■ EXERCISE BRIEF ■
Only the lines holding the string "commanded" are needed; copy each of them from the data.

■ SOURCE DATA ■
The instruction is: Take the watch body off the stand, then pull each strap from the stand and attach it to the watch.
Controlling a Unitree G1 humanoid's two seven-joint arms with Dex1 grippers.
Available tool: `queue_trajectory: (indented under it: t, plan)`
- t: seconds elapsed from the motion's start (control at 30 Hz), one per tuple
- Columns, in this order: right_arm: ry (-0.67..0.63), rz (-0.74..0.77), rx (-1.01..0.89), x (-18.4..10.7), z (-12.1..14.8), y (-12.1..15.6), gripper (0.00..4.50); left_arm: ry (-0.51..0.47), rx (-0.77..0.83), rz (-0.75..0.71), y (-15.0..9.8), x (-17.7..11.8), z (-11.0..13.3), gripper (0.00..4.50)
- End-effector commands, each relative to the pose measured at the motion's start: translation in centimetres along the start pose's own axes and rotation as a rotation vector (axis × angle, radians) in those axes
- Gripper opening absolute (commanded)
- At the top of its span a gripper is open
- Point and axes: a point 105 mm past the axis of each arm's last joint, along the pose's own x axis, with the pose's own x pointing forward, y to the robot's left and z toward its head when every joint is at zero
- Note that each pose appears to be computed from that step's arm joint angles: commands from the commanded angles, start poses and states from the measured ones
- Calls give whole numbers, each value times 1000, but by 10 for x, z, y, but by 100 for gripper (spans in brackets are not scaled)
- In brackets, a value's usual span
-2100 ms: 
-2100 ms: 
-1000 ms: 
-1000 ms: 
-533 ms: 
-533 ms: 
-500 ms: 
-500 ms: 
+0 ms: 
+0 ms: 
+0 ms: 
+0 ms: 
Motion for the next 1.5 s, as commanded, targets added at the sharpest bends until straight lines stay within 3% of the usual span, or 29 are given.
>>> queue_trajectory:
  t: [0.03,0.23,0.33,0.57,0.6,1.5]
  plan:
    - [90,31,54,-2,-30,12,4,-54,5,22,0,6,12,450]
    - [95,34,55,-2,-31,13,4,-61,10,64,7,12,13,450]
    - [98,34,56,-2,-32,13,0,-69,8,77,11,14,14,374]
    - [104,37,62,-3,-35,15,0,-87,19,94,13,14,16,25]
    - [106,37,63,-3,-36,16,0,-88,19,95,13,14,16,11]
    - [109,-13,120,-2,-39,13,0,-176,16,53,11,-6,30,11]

■ SOLUTION FOR THIS EXERCISE ■
- Gripper opening absolute (commanded)
- Note that each pose appears to be computed from that step's arm joint angles: commands from the commanded angles, start poses and states from the measured ones
Motion for the next 1.5 s, as commanded, targets added at the sharpest bends until straight lines stay within 3% of the usual span, or 29 are given.

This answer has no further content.